Recently, the chatbot Grok of X platform was exposed to spreading a large amount of false information during the 2024 US presidential election, which attracted widespread attention. According to TechCrunch, Grok made repeated mistakes in answering election-related questions, and even mistakenly claimed that Trump won key swing states, seriously misleading users. These misinformation not only affects users’ perceptions of elections, but also exposes the risks and challenges that large language models have in processing sensitive information.
During the U.S. presidential election, X's chatbot Grok was found to spread misinformation. According to TechCrunch’s test, Grok often goes wrong when answering questions about election results, and even announces that Trump has won key battleground states, even though vote counting and reporting are not over in these states.
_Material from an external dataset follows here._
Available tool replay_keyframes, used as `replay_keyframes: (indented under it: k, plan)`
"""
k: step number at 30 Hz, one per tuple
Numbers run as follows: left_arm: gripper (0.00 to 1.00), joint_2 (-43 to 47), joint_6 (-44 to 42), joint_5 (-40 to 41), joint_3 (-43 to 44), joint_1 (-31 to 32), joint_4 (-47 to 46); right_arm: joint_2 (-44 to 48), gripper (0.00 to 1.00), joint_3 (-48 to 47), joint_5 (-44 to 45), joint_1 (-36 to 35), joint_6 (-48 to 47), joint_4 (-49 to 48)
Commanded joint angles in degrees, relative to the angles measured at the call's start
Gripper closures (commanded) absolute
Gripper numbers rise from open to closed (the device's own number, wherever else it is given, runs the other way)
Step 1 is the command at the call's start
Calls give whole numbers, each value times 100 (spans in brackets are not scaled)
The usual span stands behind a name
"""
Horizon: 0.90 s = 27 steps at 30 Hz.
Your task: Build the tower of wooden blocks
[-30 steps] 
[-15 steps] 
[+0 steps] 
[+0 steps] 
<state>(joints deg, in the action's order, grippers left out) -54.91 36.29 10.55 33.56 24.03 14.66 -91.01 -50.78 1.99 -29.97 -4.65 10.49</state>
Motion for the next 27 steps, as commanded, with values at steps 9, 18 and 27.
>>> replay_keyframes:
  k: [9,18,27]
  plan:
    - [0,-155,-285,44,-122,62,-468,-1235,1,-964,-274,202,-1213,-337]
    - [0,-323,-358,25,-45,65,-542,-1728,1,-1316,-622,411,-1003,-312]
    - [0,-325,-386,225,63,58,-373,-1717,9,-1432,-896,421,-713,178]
In an interview, Grok has repeatedly stated that Trump won the 2024 Ohio election, although this is not the case. The source of misinformation appears to be sources of tweets and misleading wording from different election years.
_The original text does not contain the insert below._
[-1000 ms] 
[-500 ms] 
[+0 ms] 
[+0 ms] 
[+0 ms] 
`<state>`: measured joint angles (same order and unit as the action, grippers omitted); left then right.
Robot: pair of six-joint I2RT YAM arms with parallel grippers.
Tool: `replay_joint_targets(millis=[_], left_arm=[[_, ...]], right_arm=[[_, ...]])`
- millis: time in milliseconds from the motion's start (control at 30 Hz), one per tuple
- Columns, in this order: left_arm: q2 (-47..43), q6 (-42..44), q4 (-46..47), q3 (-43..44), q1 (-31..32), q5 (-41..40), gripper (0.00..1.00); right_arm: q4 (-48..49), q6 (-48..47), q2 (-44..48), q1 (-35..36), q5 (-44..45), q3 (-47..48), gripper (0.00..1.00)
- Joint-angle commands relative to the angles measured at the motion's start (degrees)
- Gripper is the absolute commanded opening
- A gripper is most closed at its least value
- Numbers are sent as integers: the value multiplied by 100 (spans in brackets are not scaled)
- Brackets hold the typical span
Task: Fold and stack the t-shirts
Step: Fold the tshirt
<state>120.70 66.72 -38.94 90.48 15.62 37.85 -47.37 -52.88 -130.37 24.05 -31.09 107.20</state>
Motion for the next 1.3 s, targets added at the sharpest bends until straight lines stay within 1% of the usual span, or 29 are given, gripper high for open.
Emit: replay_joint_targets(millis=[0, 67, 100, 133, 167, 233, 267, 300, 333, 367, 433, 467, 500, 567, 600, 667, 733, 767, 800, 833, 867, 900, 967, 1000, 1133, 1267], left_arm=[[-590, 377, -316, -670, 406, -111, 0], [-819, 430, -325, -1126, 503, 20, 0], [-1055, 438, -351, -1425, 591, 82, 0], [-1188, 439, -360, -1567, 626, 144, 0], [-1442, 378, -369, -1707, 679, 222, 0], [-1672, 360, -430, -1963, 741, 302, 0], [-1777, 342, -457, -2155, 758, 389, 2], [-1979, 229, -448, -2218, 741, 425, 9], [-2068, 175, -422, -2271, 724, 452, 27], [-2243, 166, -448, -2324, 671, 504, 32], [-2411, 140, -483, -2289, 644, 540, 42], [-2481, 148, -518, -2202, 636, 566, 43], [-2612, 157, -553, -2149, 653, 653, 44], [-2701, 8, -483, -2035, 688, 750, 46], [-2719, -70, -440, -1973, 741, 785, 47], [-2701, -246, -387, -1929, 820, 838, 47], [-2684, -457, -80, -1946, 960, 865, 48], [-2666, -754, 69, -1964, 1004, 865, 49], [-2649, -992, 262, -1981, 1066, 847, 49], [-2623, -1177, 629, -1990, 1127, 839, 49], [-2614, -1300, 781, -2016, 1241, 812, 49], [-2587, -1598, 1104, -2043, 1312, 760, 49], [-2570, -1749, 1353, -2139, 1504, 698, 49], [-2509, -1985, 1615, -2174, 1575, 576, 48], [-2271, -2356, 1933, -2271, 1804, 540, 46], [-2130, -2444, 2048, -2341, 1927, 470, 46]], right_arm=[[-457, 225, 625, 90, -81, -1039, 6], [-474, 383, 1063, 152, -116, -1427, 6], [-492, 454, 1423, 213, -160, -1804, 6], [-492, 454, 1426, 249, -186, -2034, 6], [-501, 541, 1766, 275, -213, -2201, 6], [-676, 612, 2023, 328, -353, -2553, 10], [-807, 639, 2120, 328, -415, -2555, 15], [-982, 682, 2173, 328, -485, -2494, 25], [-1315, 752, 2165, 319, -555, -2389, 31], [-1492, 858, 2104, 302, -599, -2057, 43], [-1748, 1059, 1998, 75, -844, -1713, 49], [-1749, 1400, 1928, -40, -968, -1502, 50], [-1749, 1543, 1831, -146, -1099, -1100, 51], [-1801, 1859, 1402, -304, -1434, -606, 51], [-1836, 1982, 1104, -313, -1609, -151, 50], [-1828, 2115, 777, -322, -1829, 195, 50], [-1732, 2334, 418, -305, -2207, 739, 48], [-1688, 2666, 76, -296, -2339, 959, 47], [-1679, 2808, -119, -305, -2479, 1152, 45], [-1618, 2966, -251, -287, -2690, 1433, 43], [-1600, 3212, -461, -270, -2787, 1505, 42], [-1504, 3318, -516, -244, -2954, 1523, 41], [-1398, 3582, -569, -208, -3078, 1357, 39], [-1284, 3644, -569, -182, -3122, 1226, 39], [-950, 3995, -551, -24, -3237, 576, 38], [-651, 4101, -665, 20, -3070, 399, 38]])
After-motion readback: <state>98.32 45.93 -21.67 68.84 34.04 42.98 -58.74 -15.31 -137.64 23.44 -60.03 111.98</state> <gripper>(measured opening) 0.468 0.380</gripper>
Compared to other major chatbots, Grok is more reckless in dealing with election results. Both OpenAI’s ChatGPT and Meta’s Meta AI chatbots are more cautious, guiding users to view authoritative sources or provide the right information.
In addition, Grok was accused of spreading mis-election information in August, falsely suggesting that Democratic presidential candidate Kamala Harris is not eligible to appear on some U.S. presidential votes. These misinformation spread very widely and had affected millions of users on X and other platforms before it was corrected.
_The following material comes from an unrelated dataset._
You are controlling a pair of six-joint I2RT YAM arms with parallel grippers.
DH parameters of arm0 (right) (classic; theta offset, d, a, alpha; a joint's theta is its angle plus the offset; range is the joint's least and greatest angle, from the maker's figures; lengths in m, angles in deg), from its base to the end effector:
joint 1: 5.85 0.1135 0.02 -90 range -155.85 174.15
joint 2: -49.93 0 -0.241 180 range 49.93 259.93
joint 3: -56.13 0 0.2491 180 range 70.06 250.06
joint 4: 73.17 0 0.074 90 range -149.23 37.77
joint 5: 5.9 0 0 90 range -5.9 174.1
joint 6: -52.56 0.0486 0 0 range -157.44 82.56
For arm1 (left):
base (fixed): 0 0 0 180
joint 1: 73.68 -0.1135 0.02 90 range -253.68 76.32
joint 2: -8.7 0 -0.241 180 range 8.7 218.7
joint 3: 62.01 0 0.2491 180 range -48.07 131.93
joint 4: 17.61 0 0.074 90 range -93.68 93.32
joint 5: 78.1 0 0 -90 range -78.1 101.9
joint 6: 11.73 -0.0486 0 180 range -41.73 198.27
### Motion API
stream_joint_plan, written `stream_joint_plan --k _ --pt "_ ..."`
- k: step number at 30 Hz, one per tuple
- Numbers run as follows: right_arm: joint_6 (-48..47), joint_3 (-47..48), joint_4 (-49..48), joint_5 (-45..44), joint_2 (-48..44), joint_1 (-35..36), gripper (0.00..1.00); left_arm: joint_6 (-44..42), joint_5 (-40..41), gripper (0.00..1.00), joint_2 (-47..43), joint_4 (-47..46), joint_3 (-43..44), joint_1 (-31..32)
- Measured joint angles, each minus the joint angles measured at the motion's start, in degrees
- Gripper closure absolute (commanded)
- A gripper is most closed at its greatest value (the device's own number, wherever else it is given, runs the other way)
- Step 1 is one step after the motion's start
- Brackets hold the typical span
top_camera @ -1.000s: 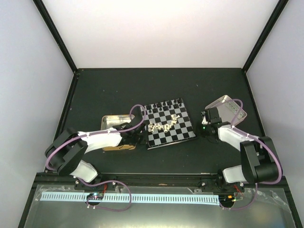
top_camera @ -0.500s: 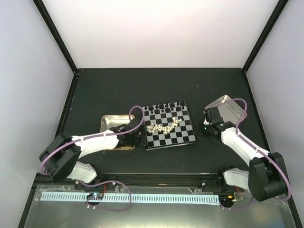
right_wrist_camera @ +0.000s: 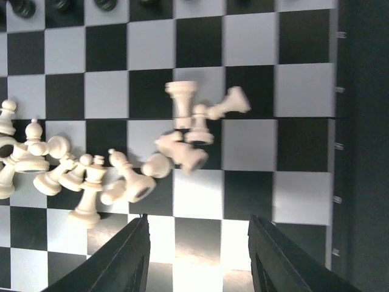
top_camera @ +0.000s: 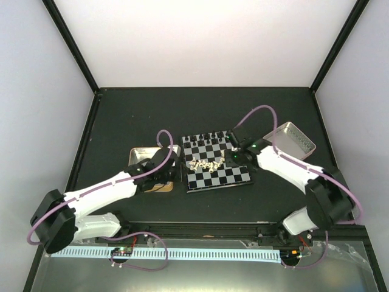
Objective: Set up the chess pieces on the board
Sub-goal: Adjust the chessboard at the center of the board, then pick up the chess piece from the chessboard.
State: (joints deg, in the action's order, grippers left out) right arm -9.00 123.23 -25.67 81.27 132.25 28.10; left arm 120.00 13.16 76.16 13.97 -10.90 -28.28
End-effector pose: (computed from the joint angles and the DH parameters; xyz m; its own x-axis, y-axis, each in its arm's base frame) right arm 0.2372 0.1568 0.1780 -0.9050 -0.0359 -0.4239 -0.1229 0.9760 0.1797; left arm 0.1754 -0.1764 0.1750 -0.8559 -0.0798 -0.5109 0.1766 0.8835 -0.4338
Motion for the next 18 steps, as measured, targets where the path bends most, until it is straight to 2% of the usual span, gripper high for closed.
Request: stream_joint_plan --k 8,12,18 --pt "-2.5 8.6 2.9 -2.3 11.9 6.0 0.65 -0.9 2.9 0.59 -7.3 -0.6 -0.3 0.0" --pt "-2.6 11.3 4.3 -3.1 15.1 6.9 0.68 -1.1 3.7 0.59 -8.4 -1.0 -1.2 0.0" --pt "-1.9 14.0 6.8 -4.9 17.5 7.2 0.78 -1.1 3.9 0.59 -8.4 -0.9 -2.0 0.0"
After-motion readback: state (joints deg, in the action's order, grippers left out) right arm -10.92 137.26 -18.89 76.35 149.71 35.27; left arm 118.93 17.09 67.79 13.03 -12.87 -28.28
X's AI chatbot Grok has been criticized for spreading wrong election information that could have an impact on election results.
The Grok incident once again reminds us that while artificial intelligence technology is developing rapidly, it is necessary to strengthen the supervision and audit of AI models to avoid malicious use of dissemination of false information and ensure information security and social stability. In the future, how to effectively control the risks of large language models will be a key issue that needs to be solved in the field of artificial intelligence.